Я поднялся с ним в свою комнату, и мы толковали наедине.
Увещеваниями, мольбами и просто добрым словом пытался я отвратить его от ужасных мыслей. Я заклинал его искать утешения и сил в покаянии и молитве и изливать свою больную душу мне, моей жене или моим друзьям, господам Пфеннигеру и Фюссли. Он ничего не сказал, словно стал нем и глух к голосу разума — в ответ услыхал я лишь развязный смех.
Ну, после всего вышеизложенного это вовсе не удивляет.
Затем он заявил, что, теплись в нем еще надежда, это имело бы хоть какой-то смысл. Он помнит времена, когда мог молиться, но теперь они давно в прошлом. Я сражался с ним до 11 часов ночи; я простер к нему руку и сказал: «Молитву вам надобно возносить, не ожидая ничего взамен, даже если это мнится вам бессмысленным». На этом мы расстались. С того самого времени (приблизительно с начала ноября) стал он будто другим человеком; его Erturderie вдесятеро уменьшилось.
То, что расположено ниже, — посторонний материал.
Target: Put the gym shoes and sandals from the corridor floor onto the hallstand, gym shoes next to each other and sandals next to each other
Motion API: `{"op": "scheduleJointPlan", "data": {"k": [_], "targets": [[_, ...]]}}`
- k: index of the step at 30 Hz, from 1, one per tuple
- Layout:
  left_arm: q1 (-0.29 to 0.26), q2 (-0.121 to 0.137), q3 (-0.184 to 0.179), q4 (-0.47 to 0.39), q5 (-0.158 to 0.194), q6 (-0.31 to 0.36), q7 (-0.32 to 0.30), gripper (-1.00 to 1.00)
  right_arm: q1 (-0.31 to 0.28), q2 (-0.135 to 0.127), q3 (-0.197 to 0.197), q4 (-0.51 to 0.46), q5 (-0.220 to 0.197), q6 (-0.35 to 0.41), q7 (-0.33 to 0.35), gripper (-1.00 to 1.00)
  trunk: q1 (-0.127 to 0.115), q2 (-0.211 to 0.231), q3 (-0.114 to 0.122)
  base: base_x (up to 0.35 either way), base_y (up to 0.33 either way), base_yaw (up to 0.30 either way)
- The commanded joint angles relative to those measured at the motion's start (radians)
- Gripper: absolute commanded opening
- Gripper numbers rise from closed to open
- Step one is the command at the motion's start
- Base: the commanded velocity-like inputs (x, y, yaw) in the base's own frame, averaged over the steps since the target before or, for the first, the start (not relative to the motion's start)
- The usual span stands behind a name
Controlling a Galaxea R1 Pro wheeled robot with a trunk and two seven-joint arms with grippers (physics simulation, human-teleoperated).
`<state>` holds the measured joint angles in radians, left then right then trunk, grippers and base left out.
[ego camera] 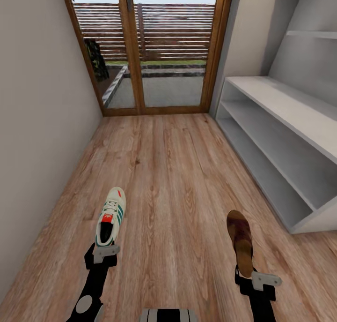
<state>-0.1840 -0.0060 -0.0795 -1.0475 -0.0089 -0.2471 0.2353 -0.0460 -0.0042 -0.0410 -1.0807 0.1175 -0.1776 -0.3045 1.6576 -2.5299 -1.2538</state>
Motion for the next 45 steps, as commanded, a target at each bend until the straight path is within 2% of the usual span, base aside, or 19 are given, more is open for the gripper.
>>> {"op": "scheduleJointPlan", "data": {"k": [1,45], "targets": [[0.000,0.000,0.000,0.000,-0.001,0.000,0.001,-1.00,0.000,0.000,0.000,0.000,-0.003,-0.001,0.001,-1.00,0.000,0.000,0.000,0.321,0.089,0.000],[-0.002,-0.010,-0.002,0.022,-0.002,-0.003,0.004,-1.00,-0.001,0.003,0.015,0.015,-0.002,-0.002,-0.001,-1.00,0.000,0.000,0.000,0.314,0.131,0.000]]}}
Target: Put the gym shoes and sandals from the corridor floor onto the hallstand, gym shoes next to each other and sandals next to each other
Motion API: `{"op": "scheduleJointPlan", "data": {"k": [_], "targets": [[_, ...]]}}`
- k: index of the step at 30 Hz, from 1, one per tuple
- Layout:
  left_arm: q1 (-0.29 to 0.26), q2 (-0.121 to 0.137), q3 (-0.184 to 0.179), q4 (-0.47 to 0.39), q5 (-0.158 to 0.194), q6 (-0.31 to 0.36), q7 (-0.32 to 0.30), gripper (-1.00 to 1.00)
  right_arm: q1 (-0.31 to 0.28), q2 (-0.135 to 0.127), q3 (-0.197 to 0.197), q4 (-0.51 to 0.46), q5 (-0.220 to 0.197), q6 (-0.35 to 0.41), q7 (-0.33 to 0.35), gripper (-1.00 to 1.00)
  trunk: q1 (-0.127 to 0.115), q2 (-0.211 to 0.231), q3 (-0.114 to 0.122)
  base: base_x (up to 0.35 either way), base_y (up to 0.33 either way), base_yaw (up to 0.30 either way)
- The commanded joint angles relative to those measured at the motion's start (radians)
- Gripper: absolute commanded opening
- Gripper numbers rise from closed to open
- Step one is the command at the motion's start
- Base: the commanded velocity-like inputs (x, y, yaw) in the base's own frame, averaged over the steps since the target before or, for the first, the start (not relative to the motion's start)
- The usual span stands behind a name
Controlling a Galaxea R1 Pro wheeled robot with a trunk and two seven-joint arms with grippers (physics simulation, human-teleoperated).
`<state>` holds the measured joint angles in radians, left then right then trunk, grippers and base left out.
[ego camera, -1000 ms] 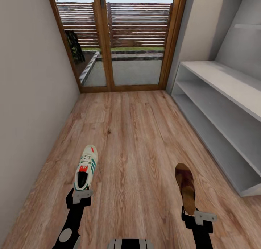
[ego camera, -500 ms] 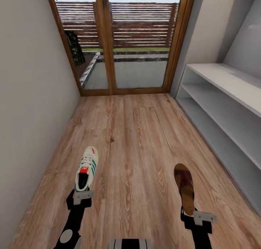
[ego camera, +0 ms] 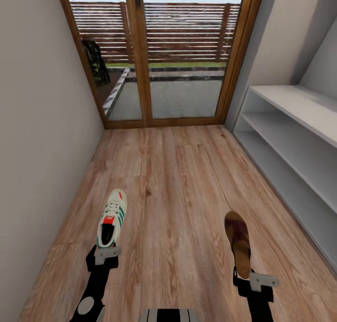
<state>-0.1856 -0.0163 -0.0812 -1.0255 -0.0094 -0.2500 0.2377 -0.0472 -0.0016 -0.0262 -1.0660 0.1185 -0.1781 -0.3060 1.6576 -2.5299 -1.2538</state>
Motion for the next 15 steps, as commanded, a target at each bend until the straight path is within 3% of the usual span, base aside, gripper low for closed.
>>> {"op": "scheduleJointPlan", "data": {"k": [1,15], "targets": [[0.000,0.000,0.000,0.000,-0.001,0.000,0.001,-1.00,0.000,0.000,0.000,0.000,-0.003,-0.001,0.001,-1.00,0.000,0.000,0.000,0.323,0.043,0.000],[0.000,-0.001,-0.002,0.001,-0.001,0.001,0.002,-1.00,0.000,0.001,0.000,0.000,-0.003,-0.001,0.001,-1.00,0.000,0.000,0.000,0.326,0.014,0.000]]}}
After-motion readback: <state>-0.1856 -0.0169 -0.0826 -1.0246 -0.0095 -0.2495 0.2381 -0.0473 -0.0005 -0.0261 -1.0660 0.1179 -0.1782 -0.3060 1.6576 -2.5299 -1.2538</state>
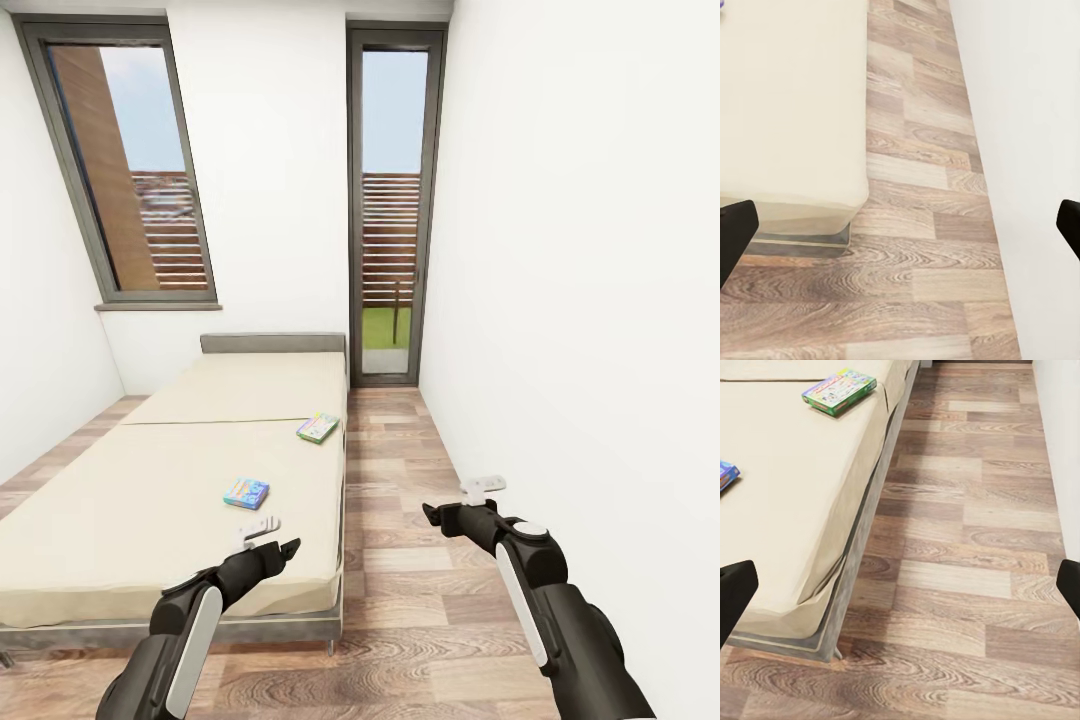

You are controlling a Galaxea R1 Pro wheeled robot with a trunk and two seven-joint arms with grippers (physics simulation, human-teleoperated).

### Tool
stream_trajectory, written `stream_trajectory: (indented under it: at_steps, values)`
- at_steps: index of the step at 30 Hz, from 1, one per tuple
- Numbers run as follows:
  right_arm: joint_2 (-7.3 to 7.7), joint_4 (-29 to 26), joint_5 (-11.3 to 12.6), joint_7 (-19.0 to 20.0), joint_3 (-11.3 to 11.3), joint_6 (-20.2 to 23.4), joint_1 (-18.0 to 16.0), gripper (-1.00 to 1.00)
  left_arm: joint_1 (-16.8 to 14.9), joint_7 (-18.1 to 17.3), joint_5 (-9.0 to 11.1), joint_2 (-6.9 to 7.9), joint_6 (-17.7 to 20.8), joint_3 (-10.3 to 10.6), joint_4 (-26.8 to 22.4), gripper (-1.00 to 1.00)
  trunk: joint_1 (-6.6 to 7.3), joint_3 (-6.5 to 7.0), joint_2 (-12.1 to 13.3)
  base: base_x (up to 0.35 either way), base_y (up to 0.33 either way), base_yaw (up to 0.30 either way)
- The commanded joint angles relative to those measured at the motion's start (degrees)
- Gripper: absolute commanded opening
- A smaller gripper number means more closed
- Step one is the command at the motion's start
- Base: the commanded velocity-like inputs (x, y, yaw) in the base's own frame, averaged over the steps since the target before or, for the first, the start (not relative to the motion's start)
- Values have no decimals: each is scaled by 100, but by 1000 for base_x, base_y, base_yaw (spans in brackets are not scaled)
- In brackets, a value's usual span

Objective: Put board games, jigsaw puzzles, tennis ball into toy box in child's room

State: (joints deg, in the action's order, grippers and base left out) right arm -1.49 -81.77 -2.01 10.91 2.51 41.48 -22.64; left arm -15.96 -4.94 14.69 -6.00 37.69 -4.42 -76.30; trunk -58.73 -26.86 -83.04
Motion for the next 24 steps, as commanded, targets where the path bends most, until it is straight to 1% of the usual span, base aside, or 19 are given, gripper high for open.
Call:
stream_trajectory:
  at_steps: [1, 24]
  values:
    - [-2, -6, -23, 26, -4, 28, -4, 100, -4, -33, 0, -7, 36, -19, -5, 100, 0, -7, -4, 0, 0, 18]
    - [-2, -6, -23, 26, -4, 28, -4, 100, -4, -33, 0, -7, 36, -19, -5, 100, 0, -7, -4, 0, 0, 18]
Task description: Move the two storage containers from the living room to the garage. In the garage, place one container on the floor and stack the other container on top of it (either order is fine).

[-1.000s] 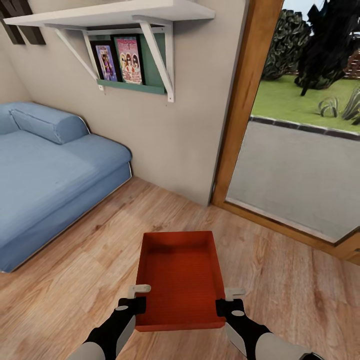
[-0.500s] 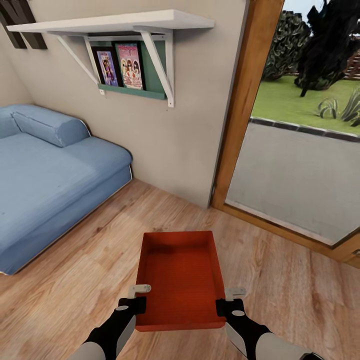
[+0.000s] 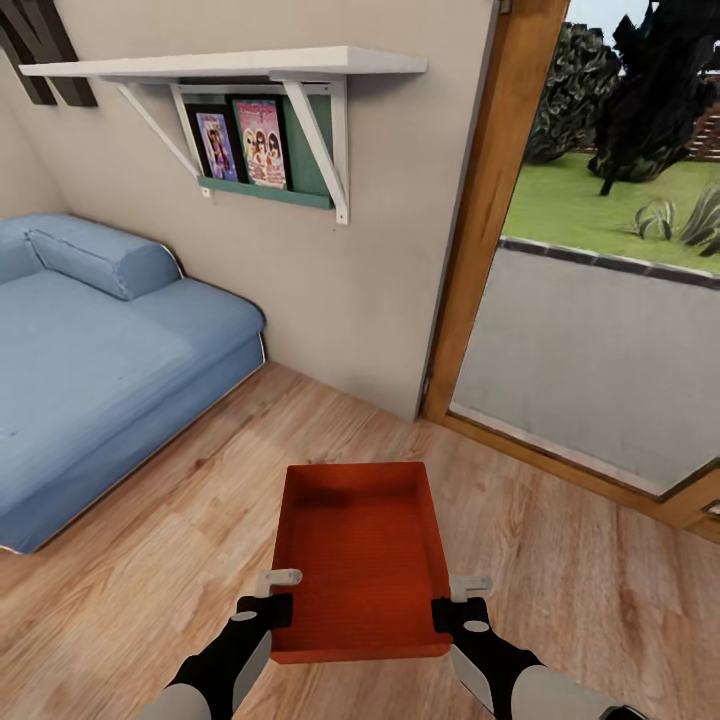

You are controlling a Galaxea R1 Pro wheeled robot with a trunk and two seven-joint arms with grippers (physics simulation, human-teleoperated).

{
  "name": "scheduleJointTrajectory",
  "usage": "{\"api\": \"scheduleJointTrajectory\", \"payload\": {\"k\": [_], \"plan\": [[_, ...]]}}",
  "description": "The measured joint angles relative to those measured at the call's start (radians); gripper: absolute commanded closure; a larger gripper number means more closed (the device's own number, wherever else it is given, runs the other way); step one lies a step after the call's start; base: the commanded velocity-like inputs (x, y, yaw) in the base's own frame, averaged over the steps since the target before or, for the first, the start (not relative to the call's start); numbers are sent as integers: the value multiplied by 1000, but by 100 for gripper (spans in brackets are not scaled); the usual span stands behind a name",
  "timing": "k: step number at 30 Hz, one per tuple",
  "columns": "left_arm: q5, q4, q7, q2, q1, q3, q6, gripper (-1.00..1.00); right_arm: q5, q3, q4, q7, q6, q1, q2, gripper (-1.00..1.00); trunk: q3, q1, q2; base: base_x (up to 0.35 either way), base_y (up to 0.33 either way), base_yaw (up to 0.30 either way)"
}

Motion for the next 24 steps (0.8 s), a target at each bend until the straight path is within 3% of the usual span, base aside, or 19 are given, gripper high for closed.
{"api": "scheduleJointTrajectory", "payload": {"k": [24], "plan": [[0,-1,-1,1,0,0,0,100,2,-2,-1,0,0,0,0,100,75,-92,168,0,0,0]]}}
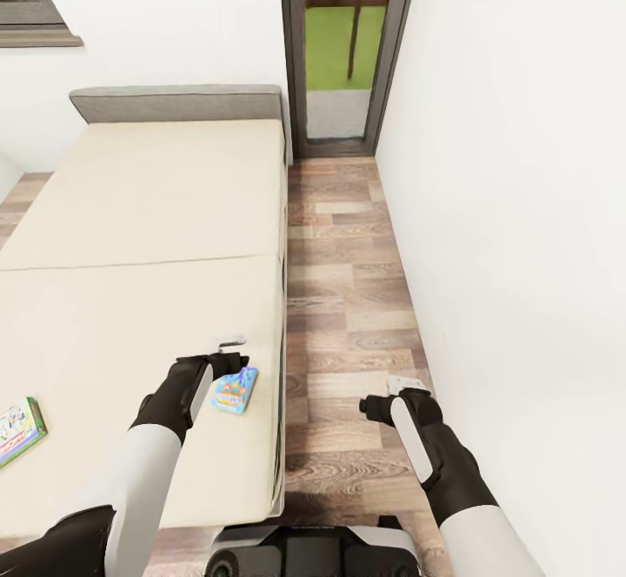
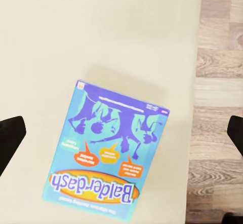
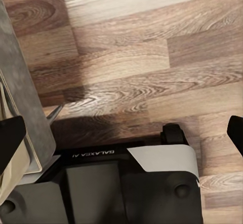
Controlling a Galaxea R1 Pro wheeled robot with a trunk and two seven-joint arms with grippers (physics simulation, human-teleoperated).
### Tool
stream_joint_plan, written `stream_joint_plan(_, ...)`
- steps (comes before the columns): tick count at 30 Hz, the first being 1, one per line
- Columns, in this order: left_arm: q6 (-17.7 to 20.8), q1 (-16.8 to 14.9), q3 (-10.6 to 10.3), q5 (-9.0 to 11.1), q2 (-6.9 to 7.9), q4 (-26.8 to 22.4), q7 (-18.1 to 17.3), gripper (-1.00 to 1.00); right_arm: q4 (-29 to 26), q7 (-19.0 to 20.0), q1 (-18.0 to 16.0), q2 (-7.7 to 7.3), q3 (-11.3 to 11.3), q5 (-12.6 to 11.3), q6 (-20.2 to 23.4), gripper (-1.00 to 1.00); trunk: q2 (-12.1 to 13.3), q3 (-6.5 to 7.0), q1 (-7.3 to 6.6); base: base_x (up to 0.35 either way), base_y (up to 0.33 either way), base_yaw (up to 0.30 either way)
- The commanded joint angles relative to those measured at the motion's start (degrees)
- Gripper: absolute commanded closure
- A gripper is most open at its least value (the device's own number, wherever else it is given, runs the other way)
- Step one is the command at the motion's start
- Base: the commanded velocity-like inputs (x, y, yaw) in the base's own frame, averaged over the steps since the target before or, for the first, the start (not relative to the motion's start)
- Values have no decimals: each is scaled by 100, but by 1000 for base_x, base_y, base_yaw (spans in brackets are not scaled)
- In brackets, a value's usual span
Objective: Put all the toys in the child's room - the three board games (two on the bed and one on the table), the two jigsaw puzzles on the table, and the tennis ball on the table - inside the toy box on the table in the child's room.
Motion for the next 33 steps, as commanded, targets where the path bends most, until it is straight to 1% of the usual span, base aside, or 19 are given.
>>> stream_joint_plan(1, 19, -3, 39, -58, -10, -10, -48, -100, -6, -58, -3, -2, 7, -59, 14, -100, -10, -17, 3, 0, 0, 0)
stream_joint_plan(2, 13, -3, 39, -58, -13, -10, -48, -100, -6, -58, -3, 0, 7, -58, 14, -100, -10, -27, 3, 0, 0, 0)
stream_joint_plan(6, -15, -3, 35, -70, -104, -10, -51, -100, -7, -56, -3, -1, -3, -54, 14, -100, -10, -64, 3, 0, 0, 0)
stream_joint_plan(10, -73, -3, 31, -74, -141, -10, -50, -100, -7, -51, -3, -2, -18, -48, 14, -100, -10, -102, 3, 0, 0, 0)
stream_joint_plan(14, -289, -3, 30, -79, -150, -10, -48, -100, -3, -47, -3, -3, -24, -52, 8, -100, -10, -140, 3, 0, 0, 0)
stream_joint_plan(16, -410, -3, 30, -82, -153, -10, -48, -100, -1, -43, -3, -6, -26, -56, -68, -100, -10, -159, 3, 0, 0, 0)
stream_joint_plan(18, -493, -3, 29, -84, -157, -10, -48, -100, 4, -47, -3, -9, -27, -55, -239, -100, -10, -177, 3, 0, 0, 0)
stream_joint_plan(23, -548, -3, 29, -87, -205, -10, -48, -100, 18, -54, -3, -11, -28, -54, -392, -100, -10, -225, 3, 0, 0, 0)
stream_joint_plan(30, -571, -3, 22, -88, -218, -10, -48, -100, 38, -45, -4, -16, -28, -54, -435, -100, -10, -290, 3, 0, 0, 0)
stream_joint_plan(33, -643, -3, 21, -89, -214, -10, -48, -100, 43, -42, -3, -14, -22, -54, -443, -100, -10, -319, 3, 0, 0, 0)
Кротостью своей он уподобился ягненку; был скромен и внимателен, и не раз повторял я жене: «Готвальд исправляется, с каждым днем это все более заметно. Его поведение уже не вызывает у меня ни малейших нареканий».
* * *
«Ertuderie»? Во французском словаре не обнаружил. Что это значит?
Тем бременем я получил от одного из его и своих корреспондентов в Вюртембергшен письмо с предупреждением: «Готвальд только и твердит о самоубийстве, жалуясь на несчастную свою судьбу», — говорилось там. Якобы на службе у меня он рассчитывал обрести душевный покой, но ничего не вышло, никто из смертных не в силах ему помочь, и т. д.
Сообщение это, а также все обстоятельства вкупе навели меня на мысль о безответной, тайной любви, из-за которой, надо полагать, страдал мой подопечный. Поэтому время от времени, когда выдавалась такая возможность, я заговаривал с ним о вещах, могущих, как я надеялся, вызвать у него желание открыться. Однако он оставался неприступен, как и прежде.
«Eturderie» все-таки нашел, повторно перелистывая словарь! По-настоящему слово это пишется как Etourderie и означает неразумие либо безрассудство. Опять та же проблема, что и раньше: написано так, как слышится, даже на французском.
Вскоре я обнаружил на своем бюро адресованную мне записку, в которой он решительно просил меня подыскать себе другого писца, ибо сам изъявлял желание оставить службу в связи со своим бесповоротным решением уйти служить в американскую армию.
* * *
Вот оно! Постепенно ситуация начинает проясняться. Энслину захотелось в Америку! Какой неожиданный оборот — весьма интересный для создания фильма. Колорит эпохи. Спрашивается — что он там потерял? Возможно, хотел от чего-то бежать? Или может, дело в войне за независимость?
А еще лучше выглядел бы следующий вариант: Энслин пожелал взглянуть на индейцев, на дикарей и проверить, приложимы ли к ним теории Лафатера. Заниматься изучением проблем человеческой любви для Лафатера, о чем последний даже не подозревал. Это могло бы стать эпицентром действия всего фильма.
Письменно и устно старался я растолковать ему, сколь безрассудно принятое им решение; заверял, что ежели не считает он более службу у меня достойным занятием, я охотно порекомендую его своим друзьям и знакомым, лишь бы отказался он от абсурдной мысли уйти на войну.